What to produce
Gather every line in the records below that contains the word "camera".

Records from a dataset
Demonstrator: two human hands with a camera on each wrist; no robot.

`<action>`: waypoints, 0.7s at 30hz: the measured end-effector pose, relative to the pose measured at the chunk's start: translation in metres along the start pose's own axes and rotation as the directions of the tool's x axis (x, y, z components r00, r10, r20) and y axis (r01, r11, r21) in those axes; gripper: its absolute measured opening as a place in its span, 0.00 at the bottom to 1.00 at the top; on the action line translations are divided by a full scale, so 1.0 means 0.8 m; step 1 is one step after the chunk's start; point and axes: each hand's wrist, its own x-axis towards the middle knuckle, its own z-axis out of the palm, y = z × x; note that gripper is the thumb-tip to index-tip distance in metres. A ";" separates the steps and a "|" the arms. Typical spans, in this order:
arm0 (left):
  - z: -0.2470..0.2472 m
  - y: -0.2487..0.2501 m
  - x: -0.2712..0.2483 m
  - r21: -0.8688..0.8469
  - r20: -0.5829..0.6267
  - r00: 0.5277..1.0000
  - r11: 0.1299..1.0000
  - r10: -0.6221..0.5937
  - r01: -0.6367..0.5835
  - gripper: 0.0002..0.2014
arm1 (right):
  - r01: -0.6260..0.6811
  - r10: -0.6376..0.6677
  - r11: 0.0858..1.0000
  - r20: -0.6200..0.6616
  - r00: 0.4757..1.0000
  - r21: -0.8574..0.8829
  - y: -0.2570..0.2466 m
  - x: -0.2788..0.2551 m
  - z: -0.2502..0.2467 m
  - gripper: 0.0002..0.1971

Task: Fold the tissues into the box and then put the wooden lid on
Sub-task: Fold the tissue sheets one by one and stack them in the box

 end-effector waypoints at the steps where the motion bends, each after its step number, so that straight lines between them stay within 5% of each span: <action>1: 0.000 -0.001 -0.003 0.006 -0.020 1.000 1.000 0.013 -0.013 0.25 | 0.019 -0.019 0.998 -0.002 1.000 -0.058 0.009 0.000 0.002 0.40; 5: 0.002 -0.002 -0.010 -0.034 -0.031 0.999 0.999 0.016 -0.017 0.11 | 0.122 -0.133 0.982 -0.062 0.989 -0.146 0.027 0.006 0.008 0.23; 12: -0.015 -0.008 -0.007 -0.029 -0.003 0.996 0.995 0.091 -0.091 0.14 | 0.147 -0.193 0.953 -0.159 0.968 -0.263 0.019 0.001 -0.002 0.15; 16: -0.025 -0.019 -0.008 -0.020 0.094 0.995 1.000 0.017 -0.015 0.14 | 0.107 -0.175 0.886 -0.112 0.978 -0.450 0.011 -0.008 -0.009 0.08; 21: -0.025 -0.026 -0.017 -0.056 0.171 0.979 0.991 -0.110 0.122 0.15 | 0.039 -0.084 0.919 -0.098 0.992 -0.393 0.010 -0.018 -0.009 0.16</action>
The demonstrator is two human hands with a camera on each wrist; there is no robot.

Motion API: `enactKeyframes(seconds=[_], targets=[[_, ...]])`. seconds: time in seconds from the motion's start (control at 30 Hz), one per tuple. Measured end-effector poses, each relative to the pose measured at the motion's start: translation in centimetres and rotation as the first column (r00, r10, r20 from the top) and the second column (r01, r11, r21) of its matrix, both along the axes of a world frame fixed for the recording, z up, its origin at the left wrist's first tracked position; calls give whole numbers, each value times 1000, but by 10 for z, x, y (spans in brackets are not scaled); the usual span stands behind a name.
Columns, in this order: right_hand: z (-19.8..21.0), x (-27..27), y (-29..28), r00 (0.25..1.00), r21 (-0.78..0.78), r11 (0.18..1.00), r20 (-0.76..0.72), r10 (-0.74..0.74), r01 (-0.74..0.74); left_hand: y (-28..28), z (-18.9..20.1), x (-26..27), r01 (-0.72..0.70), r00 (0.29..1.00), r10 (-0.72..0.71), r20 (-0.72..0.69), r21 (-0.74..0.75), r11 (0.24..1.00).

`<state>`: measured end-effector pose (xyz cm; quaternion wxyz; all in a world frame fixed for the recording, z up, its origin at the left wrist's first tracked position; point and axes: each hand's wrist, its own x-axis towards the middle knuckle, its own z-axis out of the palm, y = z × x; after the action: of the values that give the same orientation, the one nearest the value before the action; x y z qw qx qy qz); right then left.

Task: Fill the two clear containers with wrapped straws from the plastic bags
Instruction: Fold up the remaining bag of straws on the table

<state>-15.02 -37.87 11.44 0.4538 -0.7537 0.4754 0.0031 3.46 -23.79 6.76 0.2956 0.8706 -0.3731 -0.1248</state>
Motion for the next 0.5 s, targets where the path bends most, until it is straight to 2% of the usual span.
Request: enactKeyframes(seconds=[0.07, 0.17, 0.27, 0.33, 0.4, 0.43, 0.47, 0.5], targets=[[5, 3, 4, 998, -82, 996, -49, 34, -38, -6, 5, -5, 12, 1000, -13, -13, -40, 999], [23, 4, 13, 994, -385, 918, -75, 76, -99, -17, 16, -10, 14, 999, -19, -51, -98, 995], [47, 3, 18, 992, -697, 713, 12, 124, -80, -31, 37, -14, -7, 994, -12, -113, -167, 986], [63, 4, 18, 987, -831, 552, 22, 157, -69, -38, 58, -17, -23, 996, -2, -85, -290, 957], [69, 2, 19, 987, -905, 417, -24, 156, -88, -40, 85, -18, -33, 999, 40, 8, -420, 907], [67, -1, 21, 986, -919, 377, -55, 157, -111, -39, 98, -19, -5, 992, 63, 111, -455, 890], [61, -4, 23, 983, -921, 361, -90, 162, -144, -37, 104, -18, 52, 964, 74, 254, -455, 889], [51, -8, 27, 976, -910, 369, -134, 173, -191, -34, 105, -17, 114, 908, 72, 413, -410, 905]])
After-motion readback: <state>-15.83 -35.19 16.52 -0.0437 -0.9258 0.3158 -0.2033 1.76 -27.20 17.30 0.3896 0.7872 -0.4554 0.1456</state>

Output for this exercise
Demonstrator: two human hands with a camera on each wrist; no robot.
The demonstrator is two human hands with a camera on each wrist; there is no robot.

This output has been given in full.